Start by choosing one or two non-negotiables for the day (for instance, a short walk and a regular meal), and keep everything else flexible. Break tasks into smaller blocks with planned pauses before you feel wiped out. If you nap, keep it short (around 10–30 minutes) and earlier in the afternoon so it doesn’t interfere with nighttime sleep.
If exhaustion is paired with stress, consider “downshifting” routines that signal safety to the body: a consistent wind-down time, dimmer lights in the evening, and relaxing activities that don’t involve doom-scrolling or work emails. If you drink caffeine, try moving it earlier and reducing the total amount gradually; reliance on late coffees can mask fatigue temporarily but worsen sleep quality.
Practical ways to lift low energy through sleep, food, and movement
For many people, low energy improves when the basics become consistent rather than perfect. Sleep is the foundation: aim for a stable wake time most days of the week (even after a rough night), and treat weekends as a small variation rather than a complete reset. Keep the bedroom cool, dark, and quiet, and reserve the bed for sleep and intimacy so your brain links it with rest.
Food and hydration matter because blood sugar swings and mild dehydration can mimic fatigue. Build meals around protein (eggs, yoghurt, legumes, fish, chicken, tofu), fibre (vegetables, fruit, wholegrains), and healthy fats (nuts, olive oil, avocado) to support steadier energy. If you often feel flat mid-morning, a protein-rich breakfast or balanced snack may help. Alcohol can fragment sleep and intensify next-day fatigue even when you don’t feel “hungover.”
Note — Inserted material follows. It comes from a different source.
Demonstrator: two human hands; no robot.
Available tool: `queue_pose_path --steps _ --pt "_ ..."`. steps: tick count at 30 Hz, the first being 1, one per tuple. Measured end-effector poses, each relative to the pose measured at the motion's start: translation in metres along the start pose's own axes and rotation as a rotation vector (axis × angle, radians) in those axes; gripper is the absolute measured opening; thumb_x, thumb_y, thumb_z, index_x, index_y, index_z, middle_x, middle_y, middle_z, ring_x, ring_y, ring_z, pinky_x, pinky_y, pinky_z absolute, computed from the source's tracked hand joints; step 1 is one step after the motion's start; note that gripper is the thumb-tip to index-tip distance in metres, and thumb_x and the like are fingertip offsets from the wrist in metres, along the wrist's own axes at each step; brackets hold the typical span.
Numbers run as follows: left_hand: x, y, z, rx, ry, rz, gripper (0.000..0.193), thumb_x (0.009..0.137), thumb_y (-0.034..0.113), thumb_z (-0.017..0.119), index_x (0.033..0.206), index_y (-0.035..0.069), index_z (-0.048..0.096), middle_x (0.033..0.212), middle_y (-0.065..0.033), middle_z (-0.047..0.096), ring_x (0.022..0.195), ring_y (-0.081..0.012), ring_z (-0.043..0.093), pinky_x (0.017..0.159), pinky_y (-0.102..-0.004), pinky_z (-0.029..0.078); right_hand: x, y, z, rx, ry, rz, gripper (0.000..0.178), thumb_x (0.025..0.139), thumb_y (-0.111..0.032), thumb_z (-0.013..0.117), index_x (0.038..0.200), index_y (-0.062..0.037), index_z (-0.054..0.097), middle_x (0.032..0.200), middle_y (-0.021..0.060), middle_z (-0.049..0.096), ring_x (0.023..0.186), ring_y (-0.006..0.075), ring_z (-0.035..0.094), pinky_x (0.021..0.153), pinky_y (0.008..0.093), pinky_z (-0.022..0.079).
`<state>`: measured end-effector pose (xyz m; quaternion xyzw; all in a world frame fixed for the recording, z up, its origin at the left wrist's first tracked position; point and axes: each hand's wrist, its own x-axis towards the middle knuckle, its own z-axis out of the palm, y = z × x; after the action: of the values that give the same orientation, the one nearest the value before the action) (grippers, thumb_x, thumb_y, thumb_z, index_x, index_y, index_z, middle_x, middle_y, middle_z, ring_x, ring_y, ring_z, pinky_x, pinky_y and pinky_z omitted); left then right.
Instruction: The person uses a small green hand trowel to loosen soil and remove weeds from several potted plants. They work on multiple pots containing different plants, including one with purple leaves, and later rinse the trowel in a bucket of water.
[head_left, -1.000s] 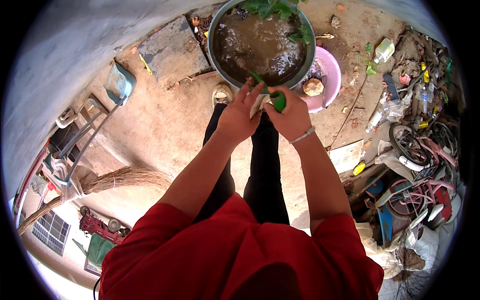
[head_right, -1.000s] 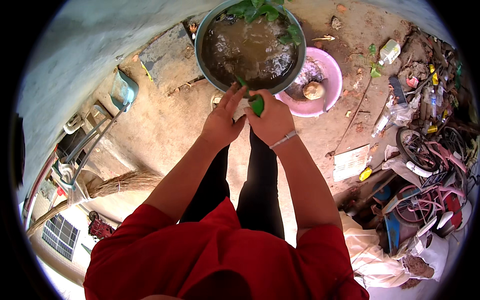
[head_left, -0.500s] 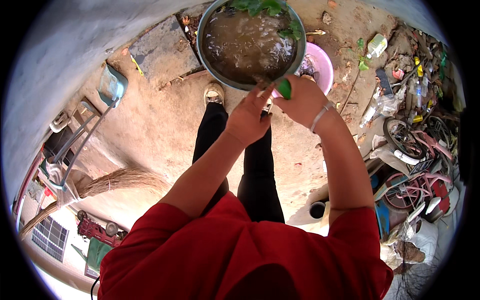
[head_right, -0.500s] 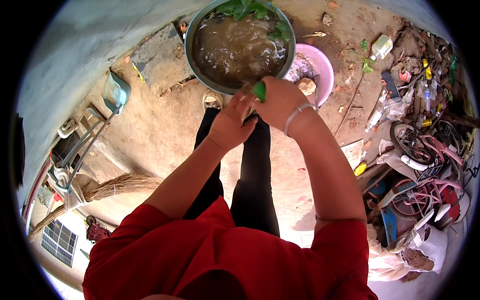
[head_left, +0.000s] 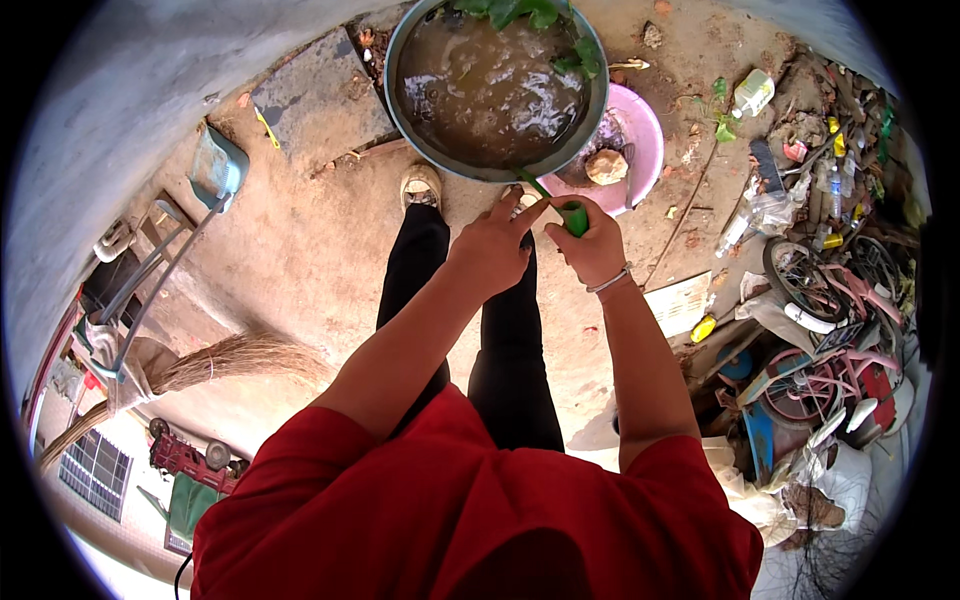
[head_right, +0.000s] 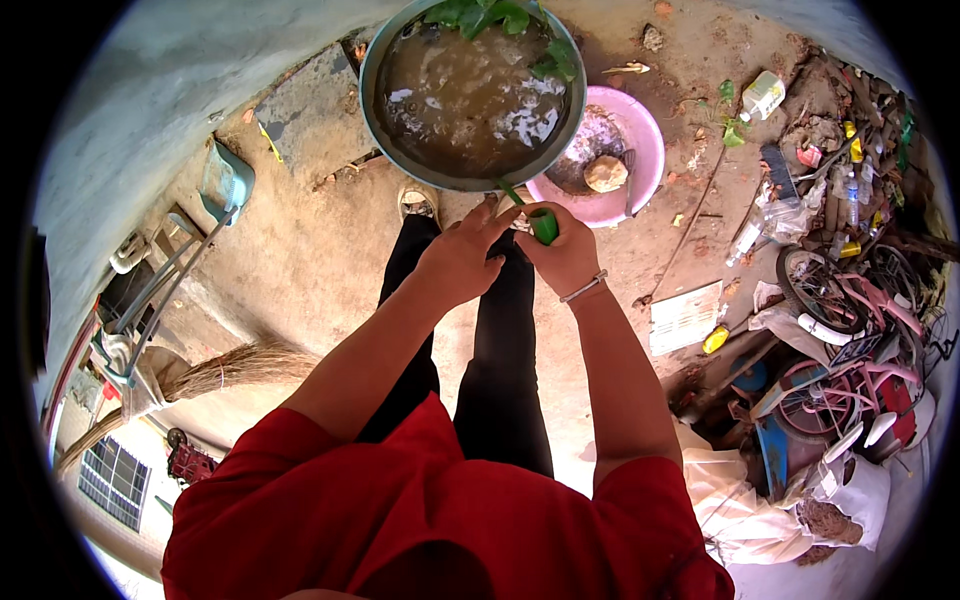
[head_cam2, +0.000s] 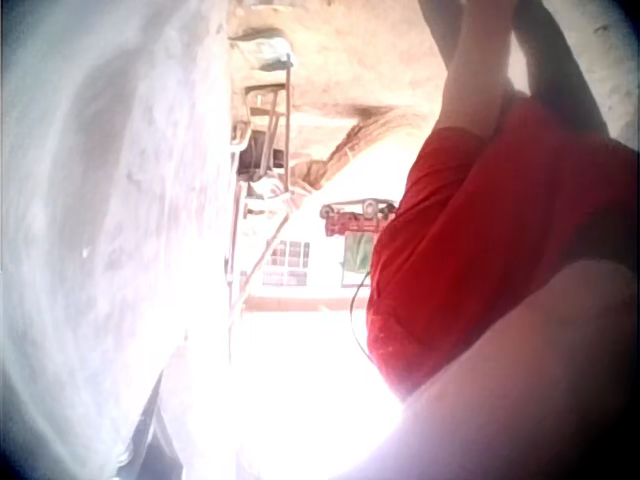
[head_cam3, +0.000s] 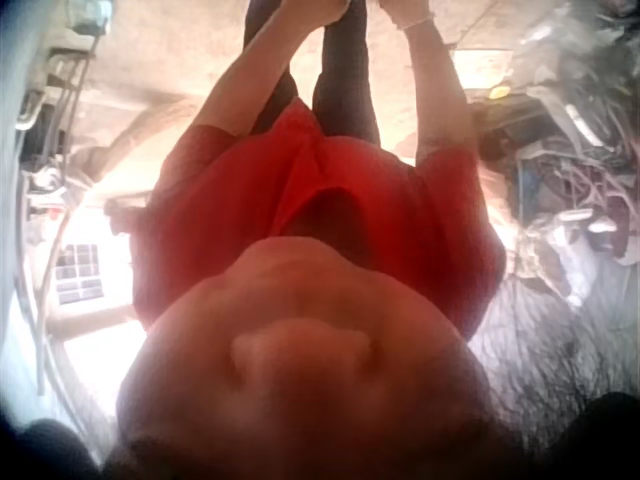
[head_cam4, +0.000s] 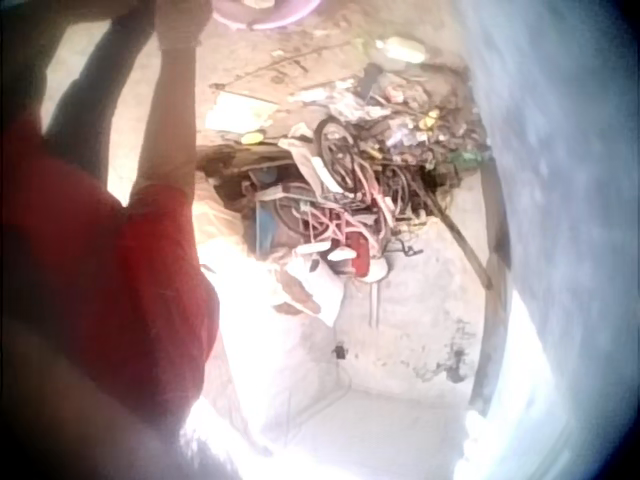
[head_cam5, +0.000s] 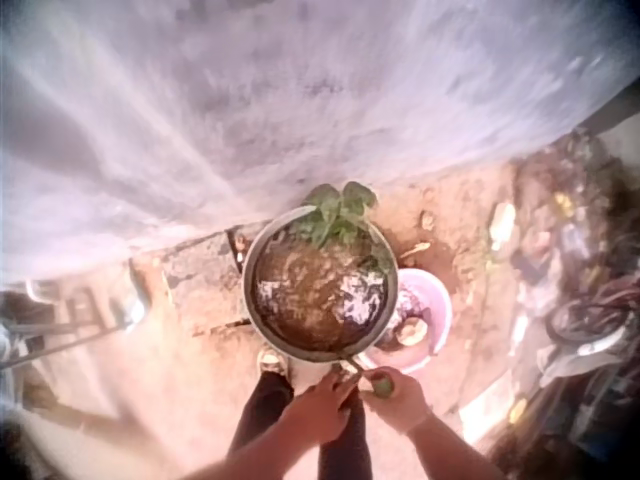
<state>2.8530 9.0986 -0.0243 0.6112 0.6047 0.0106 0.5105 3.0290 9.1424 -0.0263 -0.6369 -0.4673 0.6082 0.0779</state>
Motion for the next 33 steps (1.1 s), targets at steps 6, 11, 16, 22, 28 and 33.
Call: queue_pose_path --steps 6,11,16,22,28,33 --pt "-0.005 0.001 -0.002 -0.039 0.021 0.005 0.071 0.081 0.015 0.066 0.145 0.021 0.037 0.145 -0.0210 0.038 0.122 -0.0408 0.050 0.098 -0.0436 0.048 -0.010 -0.010 0.009 0.217 -0.012 0.140 0.030 0.080 -0.005 0.071 0.109 -0.0053 0.062 0.066 0.0000 0.058 0.050 0.0060 0.052 0.045 0.0226 0.041" --pt "-0.004 -0.002 -0.003 -0.097 0.137 0.083 0.065 0.079 0.013 0.067 0.140 0.020 0.044 0.144 -0.0190 0.039 0.119 -0.0403 0.052 0.097 -0.0438 0.048 -0.013 -0.021 0.009 0.248 -0.003 0.206 0.030 0.081 -0.005 0.071 0.110 -0.0051 0.062 0.066 0.0006 0.059 0.050 0.0064 0.051 0.045 0.0227 0.041" --pt "-0.002 -0.010 -0.007 -0.109 0.200 0.182 0.058 0.077 0.010 0.066 0.133 0.019 0.053 0.141 -0.0166 0.044 0.116 -0.0372 0.055 0.096 -0.0429 0.049 -0.026 -0.023 0.011 -0.016 0.029 0.078 0.031 0.078 -0.008 0.072 0.107 -0.0050 0.063 0.077 0.0045 0.064 0.064 0.0119 0.060 0.059 0.0268 0.049" --pt "0.006 -0.006 -0.019 -0.124 0.310 0.230 0.060 0.075 0.008 0.066 0.132 0.022 0.055 0.133 -0.0138 0.052 0.114 -0.0333 0.056 0.093 -0.0415 0.050 -0.023 -0.066 -0.002 0.010 -0.022 0.246 0.030 0.077 -0.009 0.073 0.105 -0.0045 0.063 0.079 0.0064 0.065 0.065 0.0129 0.062 0.062 0.0288 0.050" --pt "0.010 0.003 -0.033 -0.111 0.223 0.284 0.059 0.075 0.008 0.066 0.132 0.022 0.056 0.133 -0.0121 0.053 0.115 -0.0318 0.056 0.096 -0.0407 0.047 -0.033 -0.078 -0.015 0.006 0.012 0.211 0.030 0.078 -0.011 0.074 0.105 -0.0042 0.063 0.078 0.0065 0.065 0.061 0.0113 0.060 0.059 0.0276 0.049" --pt "0.008 0.015 -0.032 -0.125 0.349 0.395 0.055 0.075 0.010 0.067 0.129 0.018 0.058 0.132 -0.0135 0.052 0.112 -0.0334 0.055 0.096 -0.0410 0.048 -0.059 -0.080 -0.023 0.124 0.081 0.233 0.029 0.080 -0.004 0.072 0.107 -0.0043 0.063 0.078 0.0019 0.062 0.061 0.0066 0.056 0.056 0.0240 0.047"
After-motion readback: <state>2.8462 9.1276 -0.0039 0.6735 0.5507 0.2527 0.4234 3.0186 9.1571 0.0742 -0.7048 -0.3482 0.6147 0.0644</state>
Movement can be energising, but intensity should match your current capacity. If you’re depleted, start with short, low-intensity options: a 10–20 minute walk, gentle cycling, mobility work, or swimming. Daylight exposure in the morning (even 10 minutes outdoors) can support circadian rhythm and improve alertness. If you’re experiencing prolonged fatigue, build activity slowly and stop short of the point where symptoms flare.
Finally, consider a medical review if low energy persists beyond a few weeks despite lifestyle changes, or sooner if you have red-flag symptoms. In Australia, a GP can assess sleep, mental health, diet, medications, and consider targeted blood tests (such as iron studies, thyroid function, B12, and others as clinically appropriate). If sleep apnoea is suspected, assessment and treatment can be life-changing.
A tired body is not a moral failing, and pushing harder is not always the answer. When you treat tiredness as useful information—tracking patterns, improving sleep consistency, stabilising meals and hydration, and pacing activity—many people notice more reliable energy over time. If symptoms are persistent, complex, or disabling, timely support from a GP and relevant allied health professionals can help identify contributing factors and guide safe, realistic next steps.